Neurociência em um minuto ♥️💀 Tema de hoje no Dia do Livro: a Neurociência do livro ♥️📚

Você já indicou para o seu paciente com lesão neurológica ler uma poesia ou um livro? Indique porque estimula a neuroplasticidade ♥️💀

E meia hora de leitura por dia já é suficiente para viver mais 😍❤️>>> Essa vai especialmente para os livrolovers de plantão 🙋🏻💜

Você leu o Harry Potter em três dias?! 🤓📚💚 Que bom porque neurocientistas da Universidade de Yale descobriram que gostar de ler está associado a viver mais.

Eles estudaram por 27 anos o hábito dos americanos. E descobriram que os não leitores haviam morrido mais cedo do que os leitores e bem mais cedo do que os super leitores.
Aí você pode pensar: mas isso é óbvio porque quem lê mais tem uma classe social mais elevada e maior nível educacional. Então se previne e tem mais cuidados médicos do que quem não lê. Aí que está a surpresa os resultados não tem a ver com classe social ou educação. Então pode ser que a leitura tenha efeitos no cérebro e influencie na causa das doenças.
Quem lia até 3h30 por semana, segundo o estudo, tinha 17% menos chances de morrer antes dos 62 anos do que quem não lia nada.
Mas atenção não adianta ler aquele tutorial de como fazer brigadeiro ou o último babado forte do mundo dos famosos porque isso só funciona com livros. As pessoas que liam apenas jornais ou revista mesmo que fosse muita leitura não tiveram mais anos de vida do que os que liam livros.
De acordo com outro artigo da revista Science quem lê livros trabalha a inteligência emocional, empatia e compreensão com outras pessoas.

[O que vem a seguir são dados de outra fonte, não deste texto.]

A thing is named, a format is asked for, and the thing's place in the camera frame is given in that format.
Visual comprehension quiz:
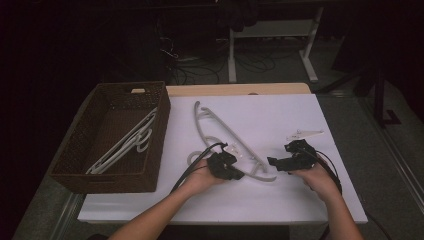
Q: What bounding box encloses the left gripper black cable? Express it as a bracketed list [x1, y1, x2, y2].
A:
[170, 142, 229, 194]

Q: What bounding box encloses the person's right hand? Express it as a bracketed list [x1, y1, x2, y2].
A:
[289, 161, 343, 204]

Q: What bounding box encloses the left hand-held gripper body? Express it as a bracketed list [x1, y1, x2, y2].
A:
[207, 142, 241, 180]

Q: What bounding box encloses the tangle of black floor cables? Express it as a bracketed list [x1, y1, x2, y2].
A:
[156, 19, 231, 86]

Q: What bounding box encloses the brown wicker basket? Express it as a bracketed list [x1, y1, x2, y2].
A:
[49, 80, 172, 194]

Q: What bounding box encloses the person's left hand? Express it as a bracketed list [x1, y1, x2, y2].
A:
[181, 163, 228, 198]

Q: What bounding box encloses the black metal stand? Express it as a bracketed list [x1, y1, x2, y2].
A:
[372, 64, 403, 129]

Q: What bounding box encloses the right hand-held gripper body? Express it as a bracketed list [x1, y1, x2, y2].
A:
[284, 129, 325, 172]

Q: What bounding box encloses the white metal desk frame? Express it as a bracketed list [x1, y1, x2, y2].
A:
[227, 6, 326, 84]

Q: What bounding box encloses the grey plastic clothes hanger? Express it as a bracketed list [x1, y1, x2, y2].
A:
[90, 113, 158, 174]
[187, 100, 278, 183]
[85, 107, 158, 175]

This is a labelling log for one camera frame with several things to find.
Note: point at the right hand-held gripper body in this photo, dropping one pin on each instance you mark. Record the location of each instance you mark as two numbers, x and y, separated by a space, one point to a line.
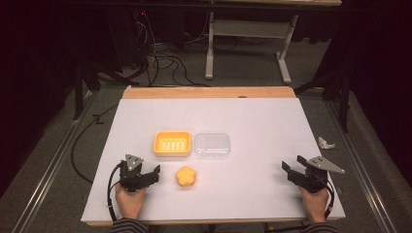
315 176

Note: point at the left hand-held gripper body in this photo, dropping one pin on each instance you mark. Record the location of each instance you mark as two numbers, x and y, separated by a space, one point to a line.
131 176

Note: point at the person's left hand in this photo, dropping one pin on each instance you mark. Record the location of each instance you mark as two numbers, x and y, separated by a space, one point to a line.
130 202

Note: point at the person's right hand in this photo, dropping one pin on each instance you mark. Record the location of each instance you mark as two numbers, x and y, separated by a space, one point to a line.
315 204

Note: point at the crumpled white paper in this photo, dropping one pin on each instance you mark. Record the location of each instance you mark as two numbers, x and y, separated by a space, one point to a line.
325 143

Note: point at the orange soap dish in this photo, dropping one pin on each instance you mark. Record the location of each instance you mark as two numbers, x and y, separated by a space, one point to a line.
172 144

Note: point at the orange flower-shaped soap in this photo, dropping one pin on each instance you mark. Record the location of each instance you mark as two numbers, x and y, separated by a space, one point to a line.
186 176

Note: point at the clear plastic soap dish lid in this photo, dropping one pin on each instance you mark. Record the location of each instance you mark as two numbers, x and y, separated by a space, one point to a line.
212 145

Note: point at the white table mat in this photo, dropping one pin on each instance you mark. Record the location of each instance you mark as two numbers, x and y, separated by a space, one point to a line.
246 116

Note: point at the black metal stand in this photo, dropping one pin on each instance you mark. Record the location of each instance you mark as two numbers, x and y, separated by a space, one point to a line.
78 90
344 97

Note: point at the dark computer tower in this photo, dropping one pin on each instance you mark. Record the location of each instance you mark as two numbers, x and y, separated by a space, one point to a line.
126 39

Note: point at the metal floor rail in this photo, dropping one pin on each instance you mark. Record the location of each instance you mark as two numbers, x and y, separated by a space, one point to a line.
51 168
359 161

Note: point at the white metal desk frame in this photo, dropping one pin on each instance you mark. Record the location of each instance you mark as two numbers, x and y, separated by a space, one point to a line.
210 48

Essa é uma habilidade importante para treinarmos em todas as nossas relações.
Então, bora se acabar no Dom Casmurro no fim de semana 🤓📚💚

 

Para ler os artigos originais acesse: 

Bavishi A, Slade MD, Levy BR. A chapter a day: Association of book reading with longevity.  Soc Sci Med., v. 164, p. 44-48, 2016. 

Kidd DC, Castano E. Reading literary fiction improves theory of mind. Science., v. 18; 342(6156), p. 377-80, 2013.